## EXERCISE PROMPT
Each line of the data below that holds the word "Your" is to be reported in full.

======== PROVIDED DATA

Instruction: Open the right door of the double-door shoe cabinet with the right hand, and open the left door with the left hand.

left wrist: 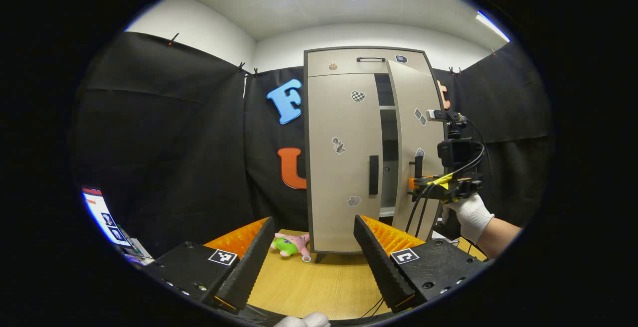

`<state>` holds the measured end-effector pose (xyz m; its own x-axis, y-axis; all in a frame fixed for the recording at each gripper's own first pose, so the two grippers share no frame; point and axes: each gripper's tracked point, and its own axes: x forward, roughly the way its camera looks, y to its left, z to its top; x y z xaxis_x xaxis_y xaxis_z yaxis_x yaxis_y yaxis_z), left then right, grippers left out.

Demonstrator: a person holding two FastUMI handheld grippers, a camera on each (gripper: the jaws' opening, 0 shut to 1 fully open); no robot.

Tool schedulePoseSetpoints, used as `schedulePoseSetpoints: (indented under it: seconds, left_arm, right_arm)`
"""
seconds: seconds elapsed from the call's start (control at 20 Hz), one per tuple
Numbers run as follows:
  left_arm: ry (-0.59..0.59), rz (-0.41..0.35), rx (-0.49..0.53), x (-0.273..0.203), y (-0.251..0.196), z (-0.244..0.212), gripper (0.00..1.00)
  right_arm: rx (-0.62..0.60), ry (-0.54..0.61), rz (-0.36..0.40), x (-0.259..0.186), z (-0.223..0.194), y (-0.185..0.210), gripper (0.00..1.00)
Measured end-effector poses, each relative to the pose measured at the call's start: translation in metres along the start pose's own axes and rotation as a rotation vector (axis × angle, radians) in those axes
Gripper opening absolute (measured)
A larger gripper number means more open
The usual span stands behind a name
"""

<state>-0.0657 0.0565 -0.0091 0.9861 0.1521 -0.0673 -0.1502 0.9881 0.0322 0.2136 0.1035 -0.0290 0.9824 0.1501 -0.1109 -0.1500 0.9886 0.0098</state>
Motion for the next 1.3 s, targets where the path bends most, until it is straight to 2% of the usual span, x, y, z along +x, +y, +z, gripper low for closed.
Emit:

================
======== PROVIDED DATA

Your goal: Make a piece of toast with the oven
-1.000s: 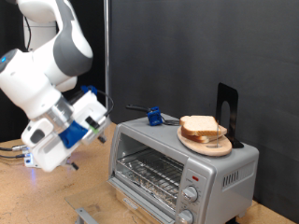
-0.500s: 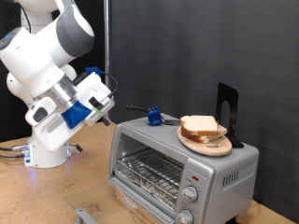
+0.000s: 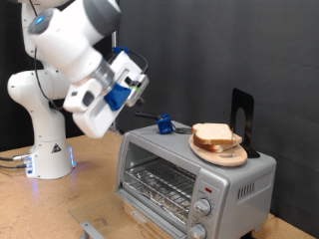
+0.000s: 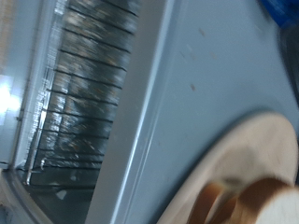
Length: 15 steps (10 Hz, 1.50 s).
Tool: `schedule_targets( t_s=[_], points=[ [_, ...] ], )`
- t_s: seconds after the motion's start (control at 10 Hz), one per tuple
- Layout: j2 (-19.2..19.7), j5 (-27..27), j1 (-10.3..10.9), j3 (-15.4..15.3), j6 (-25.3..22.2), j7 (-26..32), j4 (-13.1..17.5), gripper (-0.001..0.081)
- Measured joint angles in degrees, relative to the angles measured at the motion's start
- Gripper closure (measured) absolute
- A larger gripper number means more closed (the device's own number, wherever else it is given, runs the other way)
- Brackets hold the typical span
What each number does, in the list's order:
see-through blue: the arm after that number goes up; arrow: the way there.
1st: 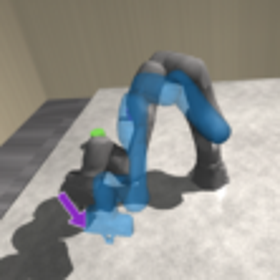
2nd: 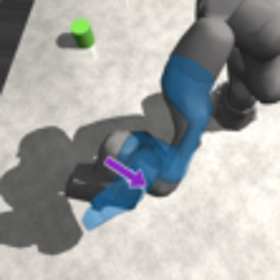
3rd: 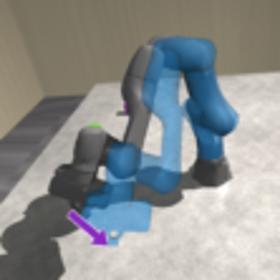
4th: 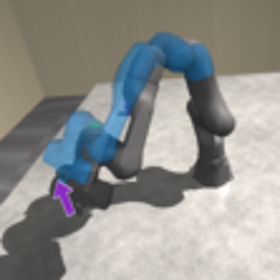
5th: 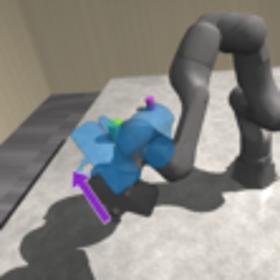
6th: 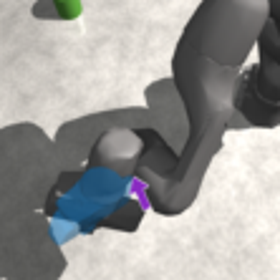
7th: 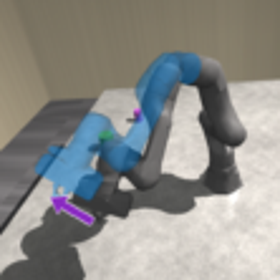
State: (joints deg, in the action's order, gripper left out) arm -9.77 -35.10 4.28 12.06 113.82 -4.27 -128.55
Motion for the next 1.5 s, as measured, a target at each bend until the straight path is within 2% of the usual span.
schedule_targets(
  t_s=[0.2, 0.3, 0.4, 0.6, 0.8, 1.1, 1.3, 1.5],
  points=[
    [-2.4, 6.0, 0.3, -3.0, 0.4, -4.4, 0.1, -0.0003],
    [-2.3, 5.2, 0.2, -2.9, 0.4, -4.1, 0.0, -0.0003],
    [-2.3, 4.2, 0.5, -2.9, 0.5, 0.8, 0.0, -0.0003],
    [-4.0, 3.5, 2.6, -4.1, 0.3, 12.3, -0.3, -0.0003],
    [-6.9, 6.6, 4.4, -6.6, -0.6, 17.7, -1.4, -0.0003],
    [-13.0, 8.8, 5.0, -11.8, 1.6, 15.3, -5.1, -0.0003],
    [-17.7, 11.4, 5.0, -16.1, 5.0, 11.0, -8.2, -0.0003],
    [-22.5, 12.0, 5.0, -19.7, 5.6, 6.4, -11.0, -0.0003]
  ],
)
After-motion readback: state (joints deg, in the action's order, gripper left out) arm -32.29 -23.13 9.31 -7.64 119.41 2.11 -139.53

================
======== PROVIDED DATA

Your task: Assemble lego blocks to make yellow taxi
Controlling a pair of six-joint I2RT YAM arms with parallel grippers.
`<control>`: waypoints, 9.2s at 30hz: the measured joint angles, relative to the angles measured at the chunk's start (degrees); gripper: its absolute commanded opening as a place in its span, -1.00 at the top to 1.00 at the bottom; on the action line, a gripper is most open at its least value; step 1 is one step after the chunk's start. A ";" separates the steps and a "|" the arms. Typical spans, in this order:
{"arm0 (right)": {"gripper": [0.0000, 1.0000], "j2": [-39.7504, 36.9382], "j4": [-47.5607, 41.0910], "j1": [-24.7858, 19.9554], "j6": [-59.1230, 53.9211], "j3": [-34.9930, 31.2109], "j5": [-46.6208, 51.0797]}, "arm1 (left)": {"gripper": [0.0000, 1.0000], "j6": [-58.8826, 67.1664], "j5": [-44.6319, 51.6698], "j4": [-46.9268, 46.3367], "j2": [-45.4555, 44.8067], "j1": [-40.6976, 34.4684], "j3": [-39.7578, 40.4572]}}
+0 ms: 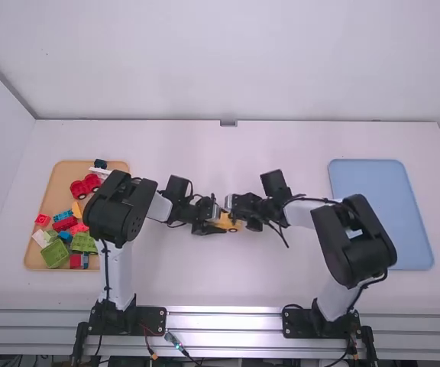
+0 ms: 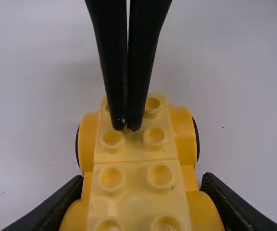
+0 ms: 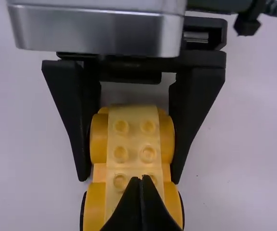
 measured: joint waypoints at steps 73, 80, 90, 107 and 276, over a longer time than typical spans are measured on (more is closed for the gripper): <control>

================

## WRITTEN ANSWER
Your goal: Make a piece of toast with the oven
Your task: Assemble lego blocks to make yellow taxi

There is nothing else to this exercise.